Necessidade da transferência de recursos é um poderoso sinal de alerta sobre os rumos da política fiscal
Na reta final para a definição do Orçamento de 2021, há uma indefinição básica sobre a política fiscal - a sobrevivência do teto de gastos. A falta de consenso entre as diversas áreas do governo a respeito da obediência a ele acabou influenciando a dinâmica da dívida mobiliária, que tornou-se mais desfavorável após o forte aumento das despesas para o enfrentamento da pandemia e da instabilidade dos mercados.
Com o “colchão de liquidez” em patamar muito próximo do nível mínimo de segurança para a gestão da dívida pública, o Tesouro Nacional deposita agora praticamente todas as suas fichas na expectativa de que o Conselho Monetário Nacional aprove a transferência de boa parte dos lucros do Banco Central (BC) com o câmbio para seu cofre para fazer frente às necessidades de resgate de títulos. A intenção é transferir para o Tesouro R$ 400 bilhões do lucro cambial acumulado em R$ 521,1 bilhões no primeiro semestre pelo BC.
A tensão começou em julho, quando houve um vencimento elevado de cerca de R$ 220 bilhões que não foi totalmente renovado dadas as condições de mercado, e se acentuou no início deste mês, quando o debate a respeito do teto de gastos ganhou espaço. Diante da pressão do mercado por juros mais altos, o Tesouro optou por encurtar os prazos dos papéis. Ainda assim, os prêmios chegaram a quadruplicar em comparação com o praticado no início do ano.
A se confiar na avaliação do Tesouro, não há problemas à vista porque vencem pouco mais de R$ 250 bilhões em títulos da dívida interna ainda neste ano. Mas o quadro muda bem em 2021 quando vencem ao menos R$ 443 bilhões apenas nos primeiros quatro meses, dos quais R$ 118,6 bilhões em janeiro (Valor, 24/8). Esses números são de junho e não incluem as emissões de prazos curtos feitas nas últimas semanas, como os R$ 29 bilhões de títulos de seis meses emitidos nos leilões da semana passada. Portanto, a conta a ser paga no início do próximo ano será ainda mais elevada.
Para complicar, o colchão de liquidez que o Tesouro costuma manter para casos de emergência caiu para um patamar próximo do mínimo razoável, apurou o Valor. Antes da pandemia, o Tesouro mantinha caixa para cerca de seis meses de vencimentos de títulos públicos. Agora, essas reservas teriam recuado para perto do limite prudencial, cuja referência é de aproximadamente três meses. Para os próximos três meses, os vencimentos esperados somam cerca de R$ 180 bilhões. Mas há analistas que acompanham de perto as contas públicas e estimam que as reservas estão bem abaixo disso, em menos de um terço. O Tesouro nega, mas evita precisar o número argumentando questão estratégica.
No passado, a transferência dos lucros do Banco Central com o câmbio para o Tesouro era automática. Quando o BC tinha prejuízo, o Tesouro cobria a perda com a emissão e transferência de títulos públicos. Essa prática terminou com a Lei 13.820, de 2019, que estabeleceu que o BC só pode passar recursos ao Tesouro em caso de restrição severa de liquidez e consultado o CMN. O Conselho deve discutir o pedido na quinta-feira.
Outra expectativa é com o andamento do projeto de lei complementar 159/2020, do deputado Mauro Benevides Filho (PDT-CE), que regula a transferência do resultado operacional e de parte dos saldos financeiros de operações com reservas e derivativos cambiais no contexto da calamidade pública causada pela covid-19. São cerca de R$ 500 bilhões, que poderiam ser usados para o auxílio financeiro a Estados e municípios e emergencial, despesas com saúde e assistência social, com manutenção do emprego e da renda e as constantes dos orçamentos fiscal e da seguridade social.
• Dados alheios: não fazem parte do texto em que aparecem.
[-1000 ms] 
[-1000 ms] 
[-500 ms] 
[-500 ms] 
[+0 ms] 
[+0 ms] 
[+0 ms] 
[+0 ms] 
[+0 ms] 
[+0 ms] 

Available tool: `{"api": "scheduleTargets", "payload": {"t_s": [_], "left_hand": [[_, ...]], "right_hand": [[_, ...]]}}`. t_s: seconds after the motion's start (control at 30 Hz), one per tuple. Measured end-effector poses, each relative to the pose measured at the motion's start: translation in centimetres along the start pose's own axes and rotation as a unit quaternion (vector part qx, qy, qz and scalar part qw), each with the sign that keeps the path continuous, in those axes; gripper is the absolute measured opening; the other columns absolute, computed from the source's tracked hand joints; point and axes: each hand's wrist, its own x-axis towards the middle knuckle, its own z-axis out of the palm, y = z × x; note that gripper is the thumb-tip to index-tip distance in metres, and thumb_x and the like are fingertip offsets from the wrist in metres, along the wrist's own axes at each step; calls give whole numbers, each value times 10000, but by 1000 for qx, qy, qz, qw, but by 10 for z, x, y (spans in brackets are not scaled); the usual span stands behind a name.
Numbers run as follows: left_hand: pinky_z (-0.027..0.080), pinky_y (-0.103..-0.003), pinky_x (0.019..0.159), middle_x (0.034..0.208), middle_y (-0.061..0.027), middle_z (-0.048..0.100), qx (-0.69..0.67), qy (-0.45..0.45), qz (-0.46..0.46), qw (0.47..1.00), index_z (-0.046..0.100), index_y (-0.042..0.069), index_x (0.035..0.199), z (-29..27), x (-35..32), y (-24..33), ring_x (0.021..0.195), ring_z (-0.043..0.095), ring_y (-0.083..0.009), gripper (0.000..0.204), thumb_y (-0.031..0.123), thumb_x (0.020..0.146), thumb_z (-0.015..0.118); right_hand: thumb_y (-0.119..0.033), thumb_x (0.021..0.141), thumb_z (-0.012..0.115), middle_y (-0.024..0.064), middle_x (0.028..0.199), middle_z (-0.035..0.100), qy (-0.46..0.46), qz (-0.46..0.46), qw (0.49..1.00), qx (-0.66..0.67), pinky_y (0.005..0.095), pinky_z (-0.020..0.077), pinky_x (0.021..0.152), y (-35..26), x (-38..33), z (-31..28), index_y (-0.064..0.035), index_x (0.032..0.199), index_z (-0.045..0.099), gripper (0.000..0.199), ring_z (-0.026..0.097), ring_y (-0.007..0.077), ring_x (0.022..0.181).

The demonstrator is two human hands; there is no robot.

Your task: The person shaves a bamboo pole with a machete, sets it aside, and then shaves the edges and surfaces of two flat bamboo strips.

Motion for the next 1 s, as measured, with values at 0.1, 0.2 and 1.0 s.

No caso da transferência que será levada ao CMN o dinheiro não poderá ser usado para pagar despesas, mas apenas para custeio da dívida pública interna, que está ao redor de R$ 4,2 trilhões. De toda forma, a operação libera recursos para amenizar o resultado fiscal deste ano, estimado em um rombo de mais de R$ 800 bilhões.
É indispensável caracterizar a situação de restrição de liquidez e evitar que a operação seja interpretada como pedalada fiscal para financiar o Tesouro, o que derrubou a ex-presidente Dilma Rousseff. Preocupado com isso, o presidente do Banco Central, Roberto Campos Neto consultou o Tribunal de Contas da União (TCU) na semana passada. O tema é controverso, mas deve ser aprovado e é um poderoso sinal de alerta a respeito dos rumos da política fiscal.